“It could have been me” Why rooming houses must be legalized – Guest blog from Yvonne Yuan

In the middle of a mid-summer night in June 2013, I was forced out of a rooming house.  I had nowhere to go.

I was an 18-year-old sophomore at the University of Toronto, Scarborough campus. Two girls I knew had found the house and invited me to live there.

Judging from the outside, it was a perfectly maintained detached house that sat near an intersection within walking distance to the campus.  I shared a washroom with 2 other girls and a shower with 7 other girls. The basement also housed more tenants and all of us shared a kitchen and three fridges. My rent was $450 per month. I paid cash.

We each signed one-year contracts with the landlord that still had 2 months to go. Then something unexpected happened.

One morning in June 2013, when I was leaving the new house for school, I was stopped by a man wearing a uniform.

 “Ma’am – I need to ask you a question.”

“You live here?” He pointed to the house. “How many people live in there right now?” 

“Ten…I guess” I said.

“You guess?” he said. “You don’t know how many people live in the place where you live?”

He raised his voice as he asked the question. I felt like a criminal.

Later, on that June night so etched into my memory, the landlord and his wife banged on our doors imploring us all to leave the premises immediately.

This was ridiculous, I thought. It was in the middle of the night! I had just moved from the first floor to the second floor less than a week before at the request of the landlord to “pass a city’s inspection”. He had emptied all the bedrooms on the first floor and moved elegant furniture into each of the vacated rooms.  

The landlord’s wife then stepped into my room, assembled several paper boxes and started to grab my belongings and put them into the boxes.  She said: “I will help you pack.

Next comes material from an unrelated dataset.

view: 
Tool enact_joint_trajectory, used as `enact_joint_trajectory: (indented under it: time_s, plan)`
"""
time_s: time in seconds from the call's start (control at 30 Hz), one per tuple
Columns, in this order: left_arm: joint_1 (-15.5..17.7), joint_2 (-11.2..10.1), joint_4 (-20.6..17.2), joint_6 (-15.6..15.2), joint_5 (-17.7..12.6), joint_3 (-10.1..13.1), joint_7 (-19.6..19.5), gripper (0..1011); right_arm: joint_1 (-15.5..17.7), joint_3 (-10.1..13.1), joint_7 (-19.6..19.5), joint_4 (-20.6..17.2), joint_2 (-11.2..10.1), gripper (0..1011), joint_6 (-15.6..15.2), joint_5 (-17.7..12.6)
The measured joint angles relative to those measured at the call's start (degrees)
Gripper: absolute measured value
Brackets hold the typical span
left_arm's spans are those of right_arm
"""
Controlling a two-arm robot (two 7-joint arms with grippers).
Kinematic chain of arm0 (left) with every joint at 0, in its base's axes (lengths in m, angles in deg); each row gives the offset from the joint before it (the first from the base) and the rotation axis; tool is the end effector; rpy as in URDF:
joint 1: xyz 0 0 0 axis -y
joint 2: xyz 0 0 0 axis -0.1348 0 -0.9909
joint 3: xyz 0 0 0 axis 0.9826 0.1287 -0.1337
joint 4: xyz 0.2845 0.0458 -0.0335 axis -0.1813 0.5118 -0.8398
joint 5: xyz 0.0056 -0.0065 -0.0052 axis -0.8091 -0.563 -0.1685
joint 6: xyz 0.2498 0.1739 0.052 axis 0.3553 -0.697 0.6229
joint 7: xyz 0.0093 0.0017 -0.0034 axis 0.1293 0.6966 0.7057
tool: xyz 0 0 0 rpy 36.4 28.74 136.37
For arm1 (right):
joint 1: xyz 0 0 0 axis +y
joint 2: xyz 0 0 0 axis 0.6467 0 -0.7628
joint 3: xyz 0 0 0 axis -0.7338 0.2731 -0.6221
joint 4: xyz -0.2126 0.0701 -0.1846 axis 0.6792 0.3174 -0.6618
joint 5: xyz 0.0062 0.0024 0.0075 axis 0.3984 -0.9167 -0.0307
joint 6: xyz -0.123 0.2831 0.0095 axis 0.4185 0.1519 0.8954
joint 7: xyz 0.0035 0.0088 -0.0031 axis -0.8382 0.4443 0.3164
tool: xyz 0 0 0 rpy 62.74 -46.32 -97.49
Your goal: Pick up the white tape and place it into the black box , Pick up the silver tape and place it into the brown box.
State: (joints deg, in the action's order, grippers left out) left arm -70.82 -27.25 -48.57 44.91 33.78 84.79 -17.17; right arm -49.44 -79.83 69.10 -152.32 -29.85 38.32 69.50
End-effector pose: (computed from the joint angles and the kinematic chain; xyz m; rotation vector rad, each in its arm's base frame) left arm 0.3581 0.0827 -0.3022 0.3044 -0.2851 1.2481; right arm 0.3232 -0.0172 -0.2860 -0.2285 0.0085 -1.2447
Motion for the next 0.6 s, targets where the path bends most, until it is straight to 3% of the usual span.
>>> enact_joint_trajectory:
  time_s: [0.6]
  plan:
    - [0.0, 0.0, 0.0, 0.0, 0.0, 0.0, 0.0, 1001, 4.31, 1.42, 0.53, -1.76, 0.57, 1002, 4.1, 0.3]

Please help us. You have to leave. There’s no time to explain. You have to leave right now.”  She escorted us to another large house.

My new landlord greeted us in Mandarin and told us “to stay as long as you like”.

But 3 days later, she asked if I had secured a new place to live.  I then moved twice within 5 days. I didn’t say anything to my parents until later. I stayed less than a year. I couldn’t wait to get out.

Five years later, I heard that a house near the UTSC campus burnt down due to an electrical fire causing 1 death and 3 injuries. The deceased was an 18-year-old Chinese student. The owner of the house was my previous landlady.

It could have been me! At least I was thrown out and not burned to death.

I said to myself: ‘this must stop’.

Rooming Houses should be legalized.

Legalization in my mind would bring four major benefits. 

1) With clear instructions for building construction, legalization would help ensure that rooming houses are not firetraps.

2) With   appropriate inspection, both rooming house tenants and landlords would be recorded in City databases. This would assist Scarborough to record its actual population for a variety of planning purposes.

3) Based on a correct accounting of a landlords’ income, legalization would result in greater tax fairness.

4) With a transparent appeal system, landlords and tenants would be able to better secure their rights and responsibilities

We have witnessed the ineffectiveness of banning rooming houses which only drives them underground and makes tenants more vulnerable. Access to affordable housing is a demand that will continue to exist so the need for them is clear.

Newcomers need a place to start.  Students who want to save money while living close to campus may turn with confidence to a legal shared residence. With the shortage of community housing units and dormitories, a rooming house becomes the only option for many.